Table 1 Summary of UCI datasets

Accuracy (\(A_{\rm cc}\)) is utilized to evaluate the performance of classification and is defined as follows. Accuracy denotes the percentage of both positive points and negative points correctly predicted and is defined as follows:

$$\begin{aligned} A_{\rm cc}=\frac{\hbox {TP+TN}}{\hbox {TP+FP+TN+FN}}, \end{aligned}$$

where TP, TN, FP and FN denote the number of true positives, true negatives, false positives and false negatives, respectively.

Tables 2, 3, 4 list the learning results of each classifier and include the mean and deviation of test accuracy for various \(m\) from 10 to 30 %. We have highlighted the best performance. The results reveal that increasing the ratio of labeled examples generally improves the classification performance for almost all classifiers.

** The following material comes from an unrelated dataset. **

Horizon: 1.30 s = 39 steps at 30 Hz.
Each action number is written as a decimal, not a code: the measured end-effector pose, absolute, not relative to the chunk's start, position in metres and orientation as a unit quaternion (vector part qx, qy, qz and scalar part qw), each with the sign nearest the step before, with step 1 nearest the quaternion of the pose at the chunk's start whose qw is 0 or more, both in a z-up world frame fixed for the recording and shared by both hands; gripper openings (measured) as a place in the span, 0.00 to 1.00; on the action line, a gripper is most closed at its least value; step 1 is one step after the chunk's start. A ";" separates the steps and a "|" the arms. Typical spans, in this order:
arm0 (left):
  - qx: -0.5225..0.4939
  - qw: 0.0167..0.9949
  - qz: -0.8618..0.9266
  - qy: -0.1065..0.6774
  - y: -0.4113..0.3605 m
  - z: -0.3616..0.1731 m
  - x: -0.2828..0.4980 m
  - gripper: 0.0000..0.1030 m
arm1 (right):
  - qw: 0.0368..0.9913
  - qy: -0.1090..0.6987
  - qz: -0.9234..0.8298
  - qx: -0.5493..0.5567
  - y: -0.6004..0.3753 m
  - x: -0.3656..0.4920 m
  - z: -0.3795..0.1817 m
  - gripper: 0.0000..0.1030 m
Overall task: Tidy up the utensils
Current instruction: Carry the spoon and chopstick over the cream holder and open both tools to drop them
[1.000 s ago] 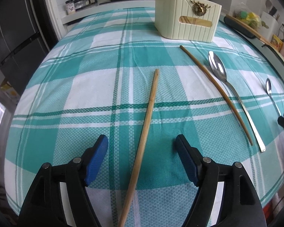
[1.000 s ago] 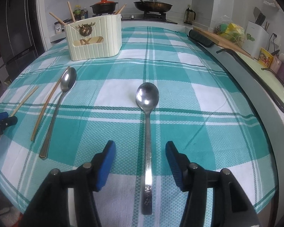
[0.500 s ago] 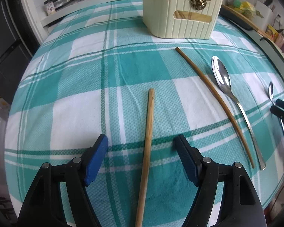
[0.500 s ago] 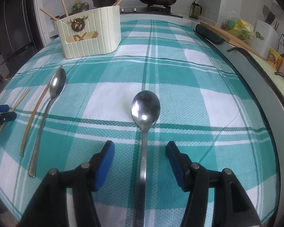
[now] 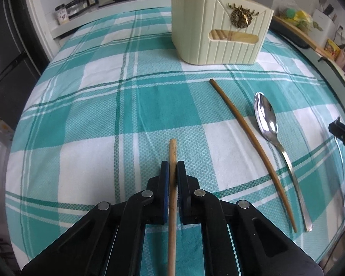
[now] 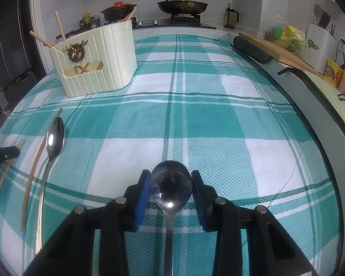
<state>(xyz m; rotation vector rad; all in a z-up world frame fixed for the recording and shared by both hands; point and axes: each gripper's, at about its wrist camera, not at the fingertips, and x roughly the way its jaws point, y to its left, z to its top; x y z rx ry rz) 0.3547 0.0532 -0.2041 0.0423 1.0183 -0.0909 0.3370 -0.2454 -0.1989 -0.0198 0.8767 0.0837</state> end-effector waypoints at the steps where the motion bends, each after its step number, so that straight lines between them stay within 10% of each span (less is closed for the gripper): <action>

Now, we focus on the performance of our Lap-MNPSVM. The results in Tables 2, 3, 4 show that Lap-MNPSVM is better than other methods on almost all datasets. The accuracy is improved in varying degrees using Lap-MNPSVM. In particular, on the dataset ‘Austrialian,’ ‘CMC’ and ‘Germen,’ there are over 10 % improvements using Lap-MNPSVM. Only on the dataset ‘BUPA,’ Lap-MNPSVM preforms obviously worse than other methods. But, from the perspective of average ‘mean’ and ‘std’ accuracy, given at the bottom of Tables 2, 3, 4, our Lap-MNPSVM owns the best performance among all. Lap-MNPSVM has not only the highest average accuracy but also the lowest standard deviation. This shows that Lap-MNPSVM performs better and more stable. In addition to better performance on classification accuracy, our Lap-MNPSVM can pick out the really relevant features, while the other methods can not. The reason may be that the Lap-MNPSVM considers two aspects simultaneously: classification and feature selection. By selecting the proper parameters in the Lap-MNPSVM model, it can balance the classification and feature selection better. In one word, our Lap-MNPSVM performs better than other methods.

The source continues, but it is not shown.